• [Work required]: Look through the entries below and report how many lines hold the string "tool". Only the number is wanted.

*** Opening Record extracts ***

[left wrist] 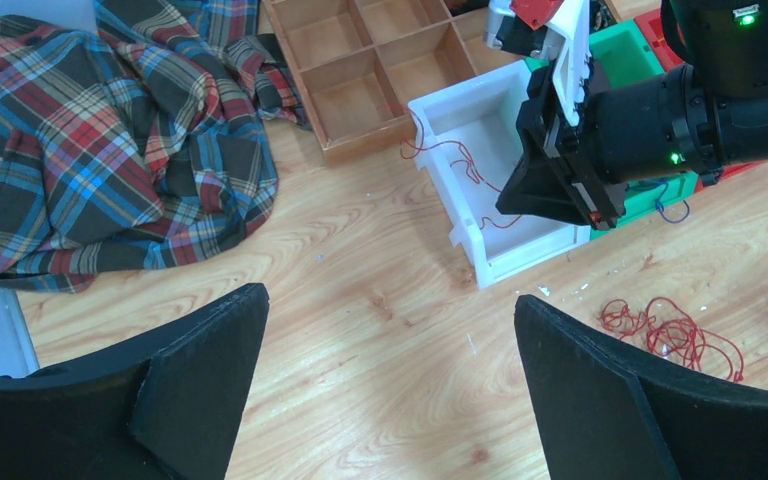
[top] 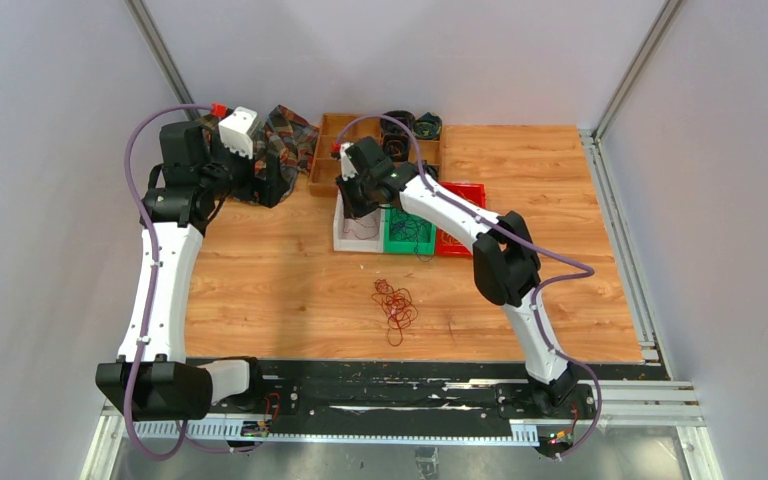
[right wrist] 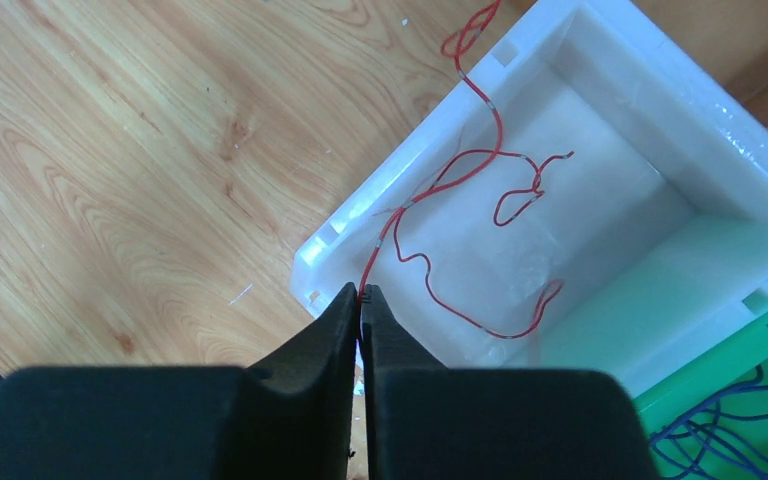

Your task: Untangle the cables

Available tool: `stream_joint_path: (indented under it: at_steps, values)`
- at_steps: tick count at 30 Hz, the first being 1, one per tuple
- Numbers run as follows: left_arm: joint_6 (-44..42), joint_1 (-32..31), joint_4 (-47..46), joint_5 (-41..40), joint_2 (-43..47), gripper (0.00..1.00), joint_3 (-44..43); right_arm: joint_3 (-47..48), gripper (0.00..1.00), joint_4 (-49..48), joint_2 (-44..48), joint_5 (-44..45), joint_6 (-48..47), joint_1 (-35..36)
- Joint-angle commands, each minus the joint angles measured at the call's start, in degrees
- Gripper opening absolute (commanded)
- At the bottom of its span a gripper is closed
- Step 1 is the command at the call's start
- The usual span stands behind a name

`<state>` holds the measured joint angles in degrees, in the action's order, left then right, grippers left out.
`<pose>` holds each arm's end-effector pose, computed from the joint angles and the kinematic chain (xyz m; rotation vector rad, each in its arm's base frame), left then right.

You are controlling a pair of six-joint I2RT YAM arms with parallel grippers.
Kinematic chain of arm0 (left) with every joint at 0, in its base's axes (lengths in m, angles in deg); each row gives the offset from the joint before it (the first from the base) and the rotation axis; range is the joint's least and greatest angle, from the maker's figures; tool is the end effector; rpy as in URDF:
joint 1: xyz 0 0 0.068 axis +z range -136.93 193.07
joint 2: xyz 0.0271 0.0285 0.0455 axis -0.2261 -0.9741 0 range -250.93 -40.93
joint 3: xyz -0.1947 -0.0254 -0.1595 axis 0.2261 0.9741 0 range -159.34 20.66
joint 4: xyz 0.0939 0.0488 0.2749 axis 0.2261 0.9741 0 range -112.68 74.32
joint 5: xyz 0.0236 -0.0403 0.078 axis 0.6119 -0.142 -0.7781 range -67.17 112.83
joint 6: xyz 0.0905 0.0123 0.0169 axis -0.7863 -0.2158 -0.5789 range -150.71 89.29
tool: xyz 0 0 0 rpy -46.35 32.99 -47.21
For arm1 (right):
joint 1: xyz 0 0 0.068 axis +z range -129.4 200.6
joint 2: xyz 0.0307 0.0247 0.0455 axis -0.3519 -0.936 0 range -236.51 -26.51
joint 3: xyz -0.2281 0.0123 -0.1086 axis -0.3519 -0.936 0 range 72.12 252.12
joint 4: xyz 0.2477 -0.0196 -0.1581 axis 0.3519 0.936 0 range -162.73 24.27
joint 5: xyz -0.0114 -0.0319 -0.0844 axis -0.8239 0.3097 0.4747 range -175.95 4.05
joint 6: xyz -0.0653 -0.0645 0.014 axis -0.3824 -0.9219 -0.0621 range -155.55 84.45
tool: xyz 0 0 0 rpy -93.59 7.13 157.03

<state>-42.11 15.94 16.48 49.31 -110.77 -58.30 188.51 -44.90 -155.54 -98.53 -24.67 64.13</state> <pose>0.3333 -0.0206 0.3713 0.4263 2.0066 -0.3290 0.4065 0.4114 0.1989 -0.7808 2.2373 0.7310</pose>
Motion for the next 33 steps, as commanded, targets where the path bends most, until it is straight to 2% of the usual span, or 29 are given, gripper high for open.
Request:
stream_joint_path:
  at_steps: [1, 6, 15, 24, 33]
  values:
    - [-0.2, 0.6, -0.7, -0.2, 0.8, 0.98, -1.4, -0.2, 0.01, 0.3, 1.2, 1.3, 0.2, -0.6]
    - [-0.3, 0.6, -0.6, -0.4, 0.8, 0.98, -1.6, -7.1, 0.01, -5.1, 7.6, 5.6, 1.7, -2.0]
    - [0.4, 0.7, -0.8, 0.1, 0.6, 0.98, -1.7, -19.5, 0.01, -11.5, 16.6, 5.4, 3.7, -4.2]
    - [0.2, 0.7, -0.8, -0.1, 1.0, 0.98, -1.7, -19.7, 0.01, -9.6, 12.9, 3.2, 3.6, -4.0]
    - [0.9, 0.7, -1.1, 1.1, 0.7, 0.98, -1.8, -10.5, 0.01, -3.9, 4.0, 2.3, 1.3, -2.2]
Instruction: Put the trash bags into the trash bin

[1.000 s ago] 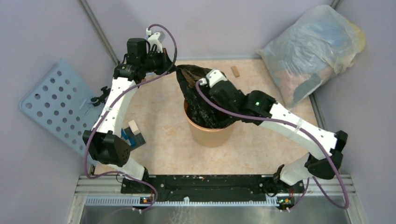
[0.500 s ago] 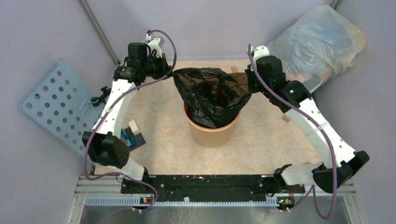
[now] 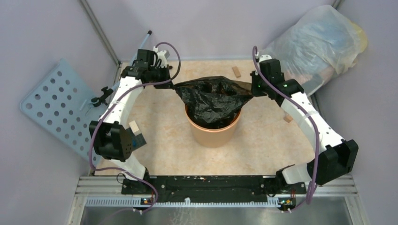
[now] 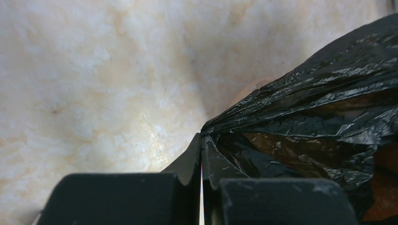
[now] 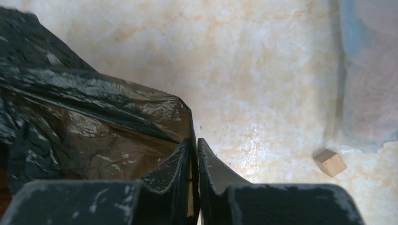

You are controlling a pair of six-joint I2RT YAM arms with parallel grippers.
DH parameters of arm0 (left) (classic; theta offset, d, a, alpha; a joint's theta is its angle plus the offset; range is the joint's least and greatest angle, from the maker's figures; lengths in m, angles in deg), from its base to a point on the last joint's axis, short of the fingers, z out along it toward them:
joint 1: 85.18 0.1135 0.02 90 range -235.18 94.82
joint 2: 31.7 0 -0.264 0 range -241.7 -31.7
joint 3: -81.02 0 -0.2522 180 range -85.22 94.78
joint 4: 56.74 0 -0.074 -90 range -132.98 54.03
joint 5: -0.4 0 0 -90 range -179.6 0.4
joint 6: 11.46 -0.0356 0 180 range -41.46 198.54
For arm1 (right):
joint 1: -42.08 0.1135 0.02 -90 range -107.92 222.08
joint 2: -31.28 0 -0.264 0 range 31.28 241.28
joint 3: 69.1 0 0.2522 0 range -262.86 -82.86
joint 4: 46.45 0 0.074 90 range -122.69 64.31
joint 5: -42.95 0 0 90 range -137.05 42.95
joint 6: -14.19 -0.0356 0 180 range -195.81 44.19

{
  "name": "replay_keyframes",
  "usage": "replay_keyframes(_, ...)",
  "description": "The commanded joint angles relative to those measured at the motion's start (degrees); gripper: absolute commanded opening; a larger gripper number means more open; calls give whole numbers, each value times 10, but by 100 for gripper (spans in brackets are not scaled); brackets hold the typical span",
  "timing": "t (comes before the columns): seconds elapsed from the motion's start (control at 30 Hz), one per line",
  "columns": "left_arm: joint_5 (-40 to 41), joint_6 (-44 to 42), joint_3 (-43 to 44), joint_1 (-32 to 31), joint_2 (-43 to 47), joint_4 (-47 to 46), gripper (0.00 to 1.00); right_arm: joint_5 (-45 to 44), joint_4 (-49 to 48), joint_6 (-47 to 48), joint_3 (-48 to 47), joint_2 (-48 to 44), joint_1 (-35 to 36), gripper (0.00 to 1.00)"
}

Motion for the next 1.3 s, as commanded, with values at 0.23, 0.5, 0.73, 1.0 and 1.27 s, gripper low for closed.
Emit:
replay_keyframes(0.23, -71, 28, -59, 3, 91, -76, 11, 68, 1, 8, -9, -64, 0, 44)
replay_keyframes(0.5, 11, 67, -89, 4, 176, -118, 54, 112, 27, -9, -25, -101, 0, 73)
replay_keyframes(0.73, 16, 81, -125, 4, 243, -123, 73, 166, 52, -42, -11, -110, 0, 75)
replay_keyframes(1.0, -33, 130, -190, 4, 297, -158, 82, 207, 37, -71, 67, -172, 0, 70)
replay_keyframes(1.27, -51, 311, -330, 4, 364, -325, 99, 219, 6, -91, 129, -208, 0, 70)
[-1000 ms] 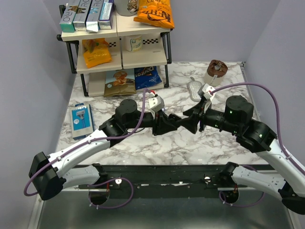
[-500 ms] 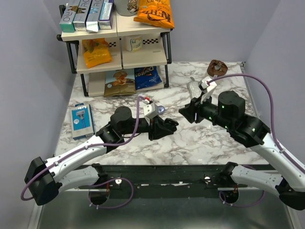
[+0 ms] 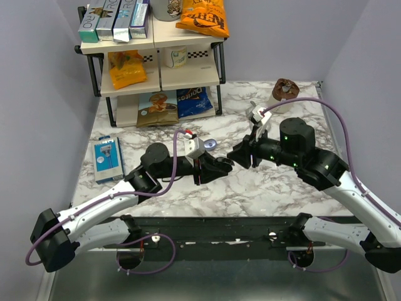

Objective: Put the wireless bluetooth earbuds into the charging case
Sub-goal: Close the charging case, then place the charging case at the center of the board.

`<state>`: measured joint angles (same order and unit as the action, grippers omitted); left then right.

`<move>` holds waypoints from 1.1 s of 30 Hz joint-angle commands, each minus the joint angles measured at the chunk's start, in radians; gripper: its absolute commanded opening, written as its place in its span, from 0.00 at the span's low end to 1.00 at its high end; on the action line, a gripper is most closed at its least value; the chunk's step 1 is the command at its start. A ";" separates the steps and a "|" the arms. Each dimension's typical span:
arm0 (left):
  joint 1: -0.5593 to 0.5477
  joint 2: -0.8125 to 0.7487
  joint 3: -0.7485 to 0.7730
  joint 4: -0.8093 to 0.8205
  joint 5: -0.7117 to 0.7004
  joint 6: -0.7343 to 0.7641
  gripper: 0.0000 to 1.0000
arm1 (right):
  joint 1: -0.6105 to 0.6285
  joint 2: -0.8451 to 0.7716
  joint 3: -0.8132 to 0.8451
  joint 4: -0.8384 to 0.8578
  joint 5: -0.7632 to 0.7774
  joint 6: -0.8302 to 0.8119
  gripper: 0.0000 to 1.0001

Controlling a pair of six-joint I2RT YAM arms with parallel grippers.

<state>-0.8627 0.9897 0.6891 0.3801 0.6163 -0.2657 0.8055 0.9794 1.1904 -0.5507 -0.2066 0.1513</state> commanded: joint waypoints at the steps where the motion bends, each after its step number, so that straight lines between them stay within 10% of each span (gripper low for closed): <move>1: -0.006 0.006 0.009 0.048 -0.024 0.022 0.00 | 0.004 -0.004 0.009 -0.022 -0.123 -0.041 0.47; 10: -0.006 0.027 0.027 0.039 -0.035 0.023 0.00 | 0.004 -0.027 -0.006 -0.031 -0.088 -0.042 0.47; 18: 0.007 0.122 0.088 -0.181 -0.283 -0.052 0.00 | -0.003 -0.073 -0.044 -0.008 0.358 0.123 0.61; 33: 0.059 0.786 0.407 -0.184 -0.354 -0.349 0.00 | -0.006 -0.171 -0.213 0.018 0.451 0.221 0.63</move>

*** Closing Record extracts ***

• [Written answer]: 4